__Problem requirements__: Repeat the data exactly, leaving out any image.

Data items:
▬▬▬

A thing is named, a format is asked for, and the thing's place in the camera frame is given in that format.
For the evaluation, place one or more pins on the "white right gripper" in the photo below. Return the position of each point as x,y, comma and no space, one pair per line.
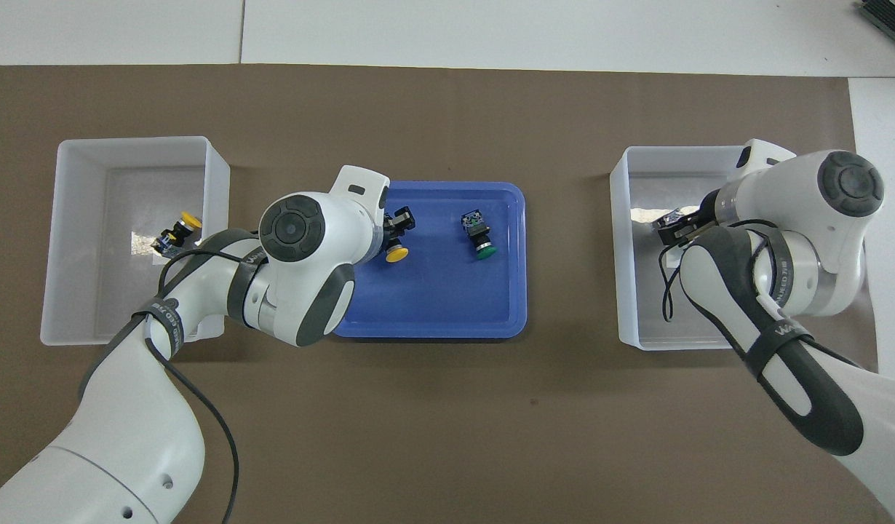
766,156

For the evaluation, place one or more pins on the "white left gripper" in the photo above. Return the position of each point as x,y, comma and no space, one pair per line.
360,182

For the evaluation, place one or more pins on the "yellow mushroom push button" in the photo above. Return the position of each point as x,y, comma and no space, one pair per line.
397,255
172,236

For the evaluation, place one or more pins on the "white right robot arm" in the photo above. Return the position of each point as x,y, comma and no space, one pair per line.
826,225

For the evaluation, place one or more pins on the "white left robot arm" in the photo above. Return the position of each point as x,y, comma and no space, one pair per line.
324,233

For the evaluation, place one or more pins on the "blue plastic tray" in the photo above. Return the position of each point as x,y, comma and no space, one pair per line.
447,298

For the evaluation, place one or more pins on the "translucent white plastic box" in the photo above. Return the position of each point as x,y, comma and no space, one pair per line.
76,218
637,291

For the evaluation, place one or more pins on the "brown paper table mat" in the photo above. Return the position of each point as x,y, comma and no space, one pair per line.
491,437

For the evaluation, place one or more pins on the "grey ribbed metal device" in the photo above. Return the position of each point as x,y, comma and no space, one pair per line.
891,14

▬▬▬

__Answer to this exercise__:
A thing is named, a format is asked for, and the thing's place in the camera frame is given in that format.
For the evaluation, place one or more pins on the "white right gripper" in the photo below. Return the position of each point as x,y, comma and no space, one pair per line.
766,156

For the evaluation, place one or more pins on the "white left gripper" in the photo above. Return the position of each point as x,y, comma and no space, one pair per line.
360,182

For the evaluation, place one or more pins on the "yellow mushroom push button" in the photo above. Return the position of each point as x,y, comma and no space, one pair per line.
397,255
172,236

For the evaluation, place one or more pins on the "white right robot arm" in the photo above. Return the position of each point as x,y, comma and no space, one pair per line.
826,225

For the evaluation, place one or more pins on the "white left robot arm" in the photo above. Return the position of each point as x,y, comma and no space, one pair per line.
324,233

For the evaluation, place one or more pins on the "blue plastic tray" in the photo above. Return the position of each point as x,y, comma and no space, one pair per line.
447,298

For the evaluation, place one or more pins on the "translucent white plastic box" in the photo above. Return the position of each point as x,y, comma and no space, one pair per line.
76,218
637,291

For the evaluation, place one or more pins on the "brown paper table mat" in the photo above. Return the position of each point as x,y, comma and no space, one pair per line.
491,437

For the evaluation, place one or more pins on the "grey ribbed metal device" in the photo above. Return the position of each point as x,y, comma and no space, one pair per line.
891,14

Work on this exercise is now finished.